1.) Become critical readers of complex texts: In every class we teach, we use texts from the religious traditions of our respective fields: either primary and/or secondary sources. Our enterprise is devoted to helping students read complex texts. It is the heart of what we do.
2.) Develop research and analytical skills: Research is done throughout a religion major’s career, culminating in a Senior Thesis. Prior to that time, every seminar we teach requires papers; research papers are common in almost all of our 300 level courses; and our students participate in the analysis of the texts that are part of every course we teach. Even in introductory courses, faculty assign short exegetical papers for major texts that are being discussed.
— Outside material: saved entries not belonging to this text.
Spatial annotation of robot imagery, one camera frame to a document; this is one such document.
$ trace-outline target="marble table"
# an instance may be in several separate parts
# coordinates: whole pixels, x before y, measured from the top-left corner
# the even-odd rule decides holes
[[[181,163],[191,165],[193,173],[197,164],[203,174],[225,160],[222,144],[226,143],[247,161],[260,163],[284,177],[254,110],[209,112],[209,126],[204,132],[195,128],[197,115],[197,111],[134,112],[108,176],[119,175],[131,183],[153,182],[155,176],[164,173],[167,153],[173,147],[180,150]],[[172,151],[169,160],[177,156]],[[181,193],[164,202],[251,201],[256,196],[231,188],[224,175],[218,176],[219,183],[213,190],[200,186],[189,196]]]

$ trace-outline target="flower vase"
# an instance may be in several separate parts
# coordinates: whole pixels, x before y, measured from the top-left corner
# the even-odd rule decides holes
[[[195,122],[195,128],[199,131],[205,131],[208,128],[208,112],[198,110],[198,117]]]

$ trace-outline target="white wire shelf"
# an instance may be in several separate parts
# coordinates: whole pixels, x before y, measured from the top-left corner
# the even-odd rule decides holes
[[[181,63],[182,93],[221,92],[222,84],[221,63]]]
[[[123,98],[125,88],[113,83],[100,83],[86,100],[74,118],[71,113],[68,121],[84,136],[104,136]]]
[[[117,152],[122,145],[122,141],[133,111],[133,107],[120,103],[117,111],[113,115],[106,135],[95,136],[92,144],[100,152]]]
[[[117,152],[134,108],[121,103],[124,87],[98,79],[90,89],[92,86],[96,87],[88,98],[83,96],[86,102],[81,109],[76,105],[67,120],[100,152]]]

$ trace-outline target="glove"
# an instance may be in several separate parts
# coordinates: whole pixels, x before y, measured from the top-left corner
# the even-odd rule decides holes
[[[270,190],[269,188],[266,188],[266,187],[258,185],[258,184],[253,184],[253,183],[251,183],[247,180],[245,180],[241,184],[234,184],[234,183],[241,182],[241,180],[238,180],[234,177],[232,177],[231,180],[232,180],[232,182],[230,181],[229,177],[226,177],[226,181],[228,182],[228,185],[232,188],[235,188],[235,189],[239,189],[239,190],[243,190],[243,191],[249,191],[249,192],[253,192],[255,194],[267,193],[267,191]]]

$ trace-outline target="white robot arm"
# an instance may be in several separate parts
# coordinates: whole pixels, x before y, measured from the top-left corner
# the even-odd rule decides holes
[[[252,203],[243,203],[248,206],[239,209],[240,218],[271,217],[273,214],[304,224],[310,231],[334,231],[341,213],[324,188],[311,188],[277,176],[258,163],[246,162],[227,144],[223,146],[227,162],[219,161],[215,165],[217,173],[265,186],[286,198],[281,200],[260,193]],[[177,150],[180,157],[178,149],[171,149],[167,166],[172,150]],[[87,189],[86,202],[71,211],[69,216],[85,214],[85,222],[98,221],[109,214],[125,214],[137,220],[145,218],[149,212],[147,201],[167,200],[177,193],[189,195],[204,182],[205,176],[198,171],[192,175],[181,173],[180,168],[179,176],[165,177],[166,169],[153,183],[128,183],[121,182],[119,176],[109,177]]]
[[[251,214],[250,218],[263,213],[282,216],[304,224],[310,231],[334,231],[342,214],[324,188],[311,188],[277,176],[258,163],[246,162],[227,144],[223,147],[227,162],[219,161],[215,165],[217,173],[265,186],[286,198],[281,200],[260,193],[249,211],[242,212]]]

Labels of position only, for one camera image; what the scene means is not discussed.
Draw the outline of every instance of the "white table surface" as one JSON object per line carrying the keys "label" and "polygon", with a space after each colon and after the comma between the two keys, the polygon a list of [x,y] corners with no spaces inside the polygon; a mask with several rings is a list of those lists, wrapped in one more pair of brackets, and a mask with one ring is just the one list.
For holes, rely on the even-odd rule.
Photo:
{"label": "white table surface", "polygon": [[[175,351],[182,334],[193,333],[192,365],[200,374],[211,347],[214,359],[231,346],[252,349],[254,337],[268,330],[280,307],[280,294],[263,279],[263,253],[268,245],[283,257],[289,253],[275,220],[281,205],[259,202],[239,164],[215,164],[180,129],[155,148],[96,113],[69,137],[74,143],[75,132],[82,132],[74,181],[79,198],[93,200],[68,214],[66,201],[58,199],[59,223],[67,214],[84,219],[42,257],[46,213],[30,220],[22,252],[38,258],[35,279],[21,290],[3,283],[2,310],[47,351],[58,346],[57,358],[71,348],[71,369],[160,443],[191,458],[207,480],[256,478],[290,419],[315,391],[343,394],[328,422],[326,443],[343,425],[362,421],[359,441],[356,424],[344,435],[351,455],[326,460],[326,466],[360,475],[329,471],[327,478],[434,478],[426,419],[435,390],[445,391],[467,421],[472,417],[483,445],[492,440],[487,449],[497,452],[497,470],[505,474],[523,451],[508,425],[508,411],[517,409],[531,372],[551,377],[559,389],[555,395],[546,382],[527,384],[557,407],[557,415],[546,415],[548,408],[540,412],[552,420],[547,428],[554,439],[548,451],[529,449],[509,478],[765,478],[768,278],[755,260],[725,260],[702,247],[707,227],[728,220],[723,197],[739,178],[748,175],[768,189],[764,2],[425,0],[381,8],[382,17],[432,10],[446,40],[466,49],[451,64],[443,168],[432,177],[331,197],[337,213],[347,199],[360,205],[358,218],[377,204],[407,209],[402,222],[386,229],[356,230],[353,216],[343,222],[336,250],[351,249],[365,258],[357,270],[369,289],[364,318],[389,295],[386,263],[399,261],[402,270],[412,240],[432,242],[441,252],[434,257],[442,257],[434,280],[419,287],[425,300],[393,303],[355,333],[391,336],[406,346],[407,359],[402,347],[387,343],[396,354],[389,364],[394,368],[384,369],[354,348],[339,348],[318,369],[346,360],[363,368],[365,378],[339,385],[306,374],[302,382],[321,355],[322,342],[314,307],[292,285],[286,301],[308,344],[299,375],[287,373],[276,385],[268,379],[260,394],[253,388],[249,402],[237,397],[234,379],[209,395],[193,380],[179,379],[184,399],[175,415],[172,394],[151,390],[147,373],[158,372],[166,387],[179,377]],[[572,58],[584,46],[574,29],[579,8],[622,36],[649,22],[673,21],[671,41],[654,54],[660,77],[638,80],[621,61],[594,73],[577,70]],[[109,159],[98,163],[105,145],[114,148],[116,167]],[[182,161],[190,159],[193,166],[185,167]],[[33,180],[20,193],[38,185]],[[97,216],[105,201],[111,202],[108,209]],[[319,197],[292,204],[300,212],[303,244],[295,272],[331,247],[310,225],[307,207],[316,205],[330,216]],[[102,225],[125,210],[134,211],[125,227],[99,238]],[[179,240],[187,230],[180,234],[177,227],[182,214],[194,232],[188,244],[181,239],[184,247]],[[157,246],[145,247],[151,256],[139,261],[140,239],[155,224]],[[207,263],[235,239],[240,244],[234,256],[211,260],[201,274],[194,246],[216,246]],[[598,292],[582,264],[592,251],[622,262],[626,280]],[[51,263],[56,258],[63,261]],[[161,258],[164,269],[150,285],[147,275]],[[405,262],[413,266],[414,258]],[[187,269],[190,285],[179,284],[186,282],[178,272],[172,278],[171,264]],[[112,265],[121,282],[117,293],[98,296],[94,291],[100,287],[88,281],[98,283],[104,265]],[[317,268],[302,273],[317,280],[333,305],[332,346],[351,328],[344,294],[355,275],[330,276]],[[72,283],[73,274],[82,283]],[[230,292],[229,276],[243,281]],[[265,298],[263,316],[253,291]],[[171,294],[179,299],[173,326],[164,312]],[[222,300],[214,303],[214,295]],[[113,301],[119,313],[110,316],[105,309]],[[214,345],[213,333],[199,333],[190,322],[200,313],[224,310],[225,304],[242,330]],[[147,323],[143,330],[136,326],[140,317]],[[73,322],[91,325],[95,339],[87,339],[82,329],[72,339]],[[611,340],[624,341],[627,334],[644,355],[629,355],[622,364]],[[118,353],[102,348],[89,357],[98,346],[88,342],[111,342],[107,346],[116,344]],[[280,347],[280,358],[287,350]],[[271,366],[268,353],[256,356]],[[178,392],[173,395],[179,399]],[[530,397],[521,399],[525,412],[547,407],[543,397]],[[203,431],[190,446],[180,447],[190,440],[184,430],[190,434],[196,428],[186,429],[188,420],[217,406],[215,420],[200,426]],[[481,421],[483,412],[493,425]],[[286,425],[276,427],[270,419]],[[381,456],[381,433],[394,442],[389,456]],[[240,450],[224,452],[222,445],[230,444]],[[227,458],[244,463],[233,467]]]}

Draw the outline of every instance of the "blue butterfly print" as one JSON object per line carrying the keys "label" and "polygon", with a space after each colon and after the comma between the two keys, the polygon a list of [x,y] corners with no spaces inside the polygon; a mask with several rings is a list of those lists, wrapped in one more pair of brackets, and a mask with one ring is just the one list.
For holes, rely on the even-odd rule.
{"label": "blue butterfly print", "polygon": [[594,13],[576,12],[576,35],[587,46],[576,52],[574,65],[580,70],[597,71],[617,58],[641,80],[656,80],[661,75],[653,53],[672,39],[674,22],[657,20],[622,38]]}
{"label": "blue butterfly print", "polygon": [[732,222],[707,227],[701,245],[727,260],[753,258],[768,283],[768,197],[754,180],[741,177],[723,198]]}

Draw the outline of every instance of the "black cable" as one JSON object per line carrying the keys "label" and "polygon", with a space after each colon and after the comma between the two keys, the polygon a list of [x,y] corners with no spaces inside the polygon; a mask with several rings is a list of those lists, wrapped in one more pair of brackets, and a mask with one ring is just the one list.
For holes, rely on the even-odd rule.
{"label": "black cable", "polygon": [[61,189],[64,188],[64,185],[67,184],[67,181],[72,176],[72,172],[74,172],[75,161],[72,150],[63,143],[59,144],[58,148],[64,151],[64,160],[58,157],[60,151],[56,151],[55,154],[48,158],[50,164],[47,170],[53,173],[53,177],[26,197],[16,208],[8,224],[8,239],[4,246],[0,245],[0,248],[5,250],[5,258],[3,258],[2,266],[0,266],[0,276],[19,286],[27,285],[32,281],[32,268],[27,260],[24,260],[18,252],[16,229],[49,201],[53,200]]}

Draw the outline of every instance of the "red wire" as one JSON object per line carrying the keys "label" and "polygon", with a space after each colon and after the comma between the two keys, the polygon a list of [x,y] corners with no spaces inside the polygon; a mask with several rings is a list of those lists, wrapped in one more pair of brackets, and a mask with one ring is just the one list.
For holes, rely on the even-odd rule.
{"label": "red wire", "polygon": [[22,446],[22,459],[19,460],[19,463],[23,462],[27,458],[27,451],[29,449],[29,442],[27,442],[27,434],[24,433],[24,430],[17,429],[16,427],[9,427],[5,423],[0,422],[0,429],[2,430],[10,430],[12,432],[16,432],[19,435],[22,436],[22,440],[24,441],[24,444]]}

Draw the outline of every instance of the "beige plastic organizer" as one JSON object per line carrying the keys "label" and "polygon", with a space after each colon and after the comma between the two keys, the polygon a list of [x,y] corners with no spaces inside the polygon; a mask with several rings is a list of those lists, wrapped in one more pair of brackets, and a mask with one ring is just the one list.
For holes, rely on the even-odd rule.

3.) Learn and practice effective strategies for working both independently and collaboratively: The Senior Thesis is a piece of independent work completed in close consultation with a primary thesis advisor as well as a secondary reader. In some of our courses, collaboration by students in various combinations is essential; some of our classes use a debate format from time to time which requires student collaboration; others require group presentations.
4.) Develop the ability to communicate clearly, coherently, and effectively in writing and in speech: Again, the Senior Thesis Exercise demonstrates the highest degree of clear, coherent, and effective written communication. The oral component of the exercise stresses the skills of oral expression. All of our classes require written work. Class discussion is encouraged in all of them as a matter of course. While not all require formal oral presentations, seminars expect both written and oral expression.
5.) Develop artistic literacy: While not all of our courses treat the artistic dimension of religion, some of them do. Some courses use visual art and archaeological objects to illustrate the artistic aspects of religion. Other courses use music, literature and film.
6.) Attain competency in a language other than English: Courses are offered in the Religion Department in Biblical Hebrew and Sanskrit. Students may also avail themselves of courses in other departments, such as Arabic, Greek, Latin, Chinese and Japanese, in order to enhance their study of religion.
7.) Cultivate the ability to make informed ethical judgments: We provide resources for students to make ethical judgments by offering courses that address a broad range of ethical issues in the field of religion.
8.) Acquire knowledge of diverse cultural traditions and global perspectives: We introduce students to every major world religion as well as other forms of religious life and culture. Combined with reading complex texts, we encourage students to go abroad to enhance their study of religion.